In Brickland, il nuovo spettacolo di Constanza Macras presentato al Teatro Comunale di Ferrara, si viaggia nelle periferie recintate dei nuovi ricchi, in una felicità all’aroma di Prozac, perennemente in attesa dell’esplosione di qualcosa
Nuovi territori, luoghi senza identità, spazi dell’apparenza e della vacuità esistenziale: scenari disneyzzati della globalizzazione sorgono alle periferie cittadine come ridenti quartieri residenziali, recintati dal filo spinato dello status di appartenenza, ghetti per una middle class sempre più alla ricerca di una sicurezza che l’apertura dei confini internazionali ha corroso. Paradisi protetti dalla miseria e dal degrado, protetti dalla vita, quella reale. Costanza Macras porta sul palco del Comunale di Ferrara un’oasi artificiale: un’insegna luminosa ci indica il nome: “Brickland”, terra dei mattoni. Brickland non a caso è un quartiere alle porte di Buenos Aires, terra d’origine della coreografa, ma potrebbe essere ovunque. Ville lussuose, allarmi high-tech, la serenità di un bagno in piscina nelle giornate di sole. Non è gradito il disturbo, non è gradita l’immondizia, niente problemi: solo felicità e dosi di Prozac!
Frenetico disordine, promiscuità e manifesta sessualità, satira sociale, parodia del consumismo moderno, tragici individualismi, smarrimento per la perdita dei rapporti umani e scenari kitsch investono letteralmente lo spettatore, trascinandolo in un vortice centripeto ritmicamente convulso. Significazione esasperata che sfocia in isterismo comunicativo. Un boccascena che bombarda con musiche dal vivo e suoni, video installazioni e danze, scenografie elaborate e costumi appariscenti: una teatralità eccentrica estrosa e violenta, in cui movenze contact si coniugano con un plurilinguismo che caratterizza gli stereotipati personaggi.
Brickland è un esasperato microcosmo di cliché attinti dalla cultura trash pop e glamour, dissacrati in giochi di humour e grotteschi immaginari, nei quali non è poi così arduo riconoscersi.

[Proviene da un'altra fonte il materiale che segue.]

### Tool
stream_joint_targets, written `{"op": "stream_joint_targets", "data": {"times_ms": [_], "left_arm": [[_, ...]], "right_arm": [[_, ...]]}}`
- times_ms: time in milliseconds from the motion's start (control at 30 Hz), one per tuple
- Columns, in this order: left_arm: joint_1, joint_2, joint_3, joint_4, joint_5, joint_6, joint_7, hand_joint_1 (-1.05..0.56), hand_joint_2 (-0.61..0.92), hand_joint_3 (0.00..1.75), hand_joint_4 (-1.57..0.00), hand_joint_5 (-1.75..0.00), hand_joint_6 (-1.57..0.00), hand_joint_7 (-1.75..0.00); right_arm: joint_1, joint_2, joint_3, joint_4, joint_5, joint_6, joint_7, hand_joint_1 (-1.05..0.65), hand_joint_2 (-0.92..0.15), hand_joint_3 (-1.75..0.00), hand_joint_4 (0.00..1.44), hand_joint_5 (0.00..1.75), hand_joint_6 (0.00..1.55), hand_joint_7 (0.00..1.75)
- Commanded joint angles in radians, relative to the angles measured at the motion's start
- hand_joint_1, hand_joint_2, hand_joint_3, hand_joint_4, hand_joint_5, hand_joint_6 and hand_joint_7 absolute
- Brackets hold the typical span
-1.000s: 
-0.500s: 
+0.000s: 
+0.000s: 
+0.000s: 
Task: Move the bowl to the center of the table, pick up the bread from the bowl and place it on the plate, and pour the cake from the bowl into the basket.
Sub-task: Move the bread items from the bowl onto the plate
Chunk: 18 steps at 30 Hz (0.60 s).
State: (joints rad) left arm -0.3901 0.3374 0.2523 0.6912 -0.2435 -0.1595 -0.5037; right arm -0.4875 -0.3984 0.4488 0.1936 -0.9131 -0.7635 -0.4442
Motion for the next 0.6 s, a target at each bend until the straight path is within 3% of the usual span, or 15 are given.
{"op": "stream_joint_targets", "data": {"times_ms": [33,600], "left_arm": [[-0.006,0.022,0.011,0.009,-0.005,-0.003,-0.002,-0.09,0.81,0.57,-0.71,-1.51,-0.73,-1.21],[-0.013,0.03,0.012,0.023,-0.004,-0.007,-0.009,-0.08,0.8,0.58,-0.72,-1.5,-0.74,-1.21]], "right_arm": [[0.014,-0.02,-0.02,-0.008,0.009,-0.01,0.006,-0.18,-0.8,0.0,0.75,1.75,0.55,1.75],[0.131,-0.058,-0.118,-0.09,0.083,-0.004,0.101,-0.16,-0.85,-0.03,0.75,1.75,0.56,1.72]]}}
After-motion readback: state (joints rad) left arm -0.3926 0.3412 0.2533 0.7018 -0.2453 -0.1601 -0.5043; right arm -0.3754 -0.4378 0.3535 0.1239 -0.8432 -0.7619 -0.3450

Il sipario è aperto, la scena un cibernetico quadro surrealista. Nelle due ore concitate, durante le quali sono quasi assenti tempi morti grazie all’alternarsi di situazioni corali e scene introspettive, succede di tutto. I danzatori, pedine di un preciso disegno registico, corrono e si lanciano su scivoli e rampe metalliche, si arrampicano e cadono, lottano tra loro, interagiscono con la scenografia e con i musicisti, anch’essi parte del gioco scenico. Non danzano molto, ma lo fanno come si deve. Cantano, recitano, fanno sorridere il pubblico parodiando l’attualità, le fiction televisive, i musical. I personaggi sono individualità esasperate del terzo millennio: l’immobiliarista in tailleur nevrotica e depressa, l’etnologo tedesco perso nelle sue elucubrazioni “post post post”, la bionda e fatale casalinga annoiata, l’uomo della security tutto muscoli e niente cervello, l’orientale isterica che in un rap aggressivo rivendica il diritto di non essere chiamata “Cin Cin”. La repressione e la noia si trasformano in violenza e perversione: i personaggi lottano e fingono rapporti sessuali tra loro e con gli oggetti. Finché la scolaretta, una ragazza viziata e abbandonatasi forse all’alcol o alle droghe, si lascia possedere da un uomo. Atto di pedofilia che sarà punito dal “servetto” nero, l’uomo statuario. Marinella Guatterini parla di una caduta di stile della Macras, la quale, secondo il parere della critica, ridicolizza gli stereotipi ma ne è a sua volta innocente vittima: l’uomo bianco è il cattivo capitalista, l’uomo nero è il povero buono e giusto. Ma la scelta della coreografa argentina è consapevole e mirata: vuole denunciare la ghettizzazione delle comunità borghesi residenziali, che del senso novecentesco di comunità non conservano più nulla.
“Sono un pesce d’allevamento che nuota nella sua stessa merda”, piagnucola la bambolona bionda, prototipo della desperate housewife: la vediamo correre, nel video proiettato, fra le ville di “Brickland”, con un lungo abito da sera fucsia e il trucco sbavato: immagine emblematica della sua depressione da telenovela.
Macras mette in scena l’ipocrisia di un micro-mondo perfetto, dove uscire dalla vita vera significa creare solitudine. La comunità è congelata in una fotografia ansiogena per la sua perfezione, sotto le note imponenti dei Carmina Burana. S’illumina l’insegna: tutto questo è ”Brickland”!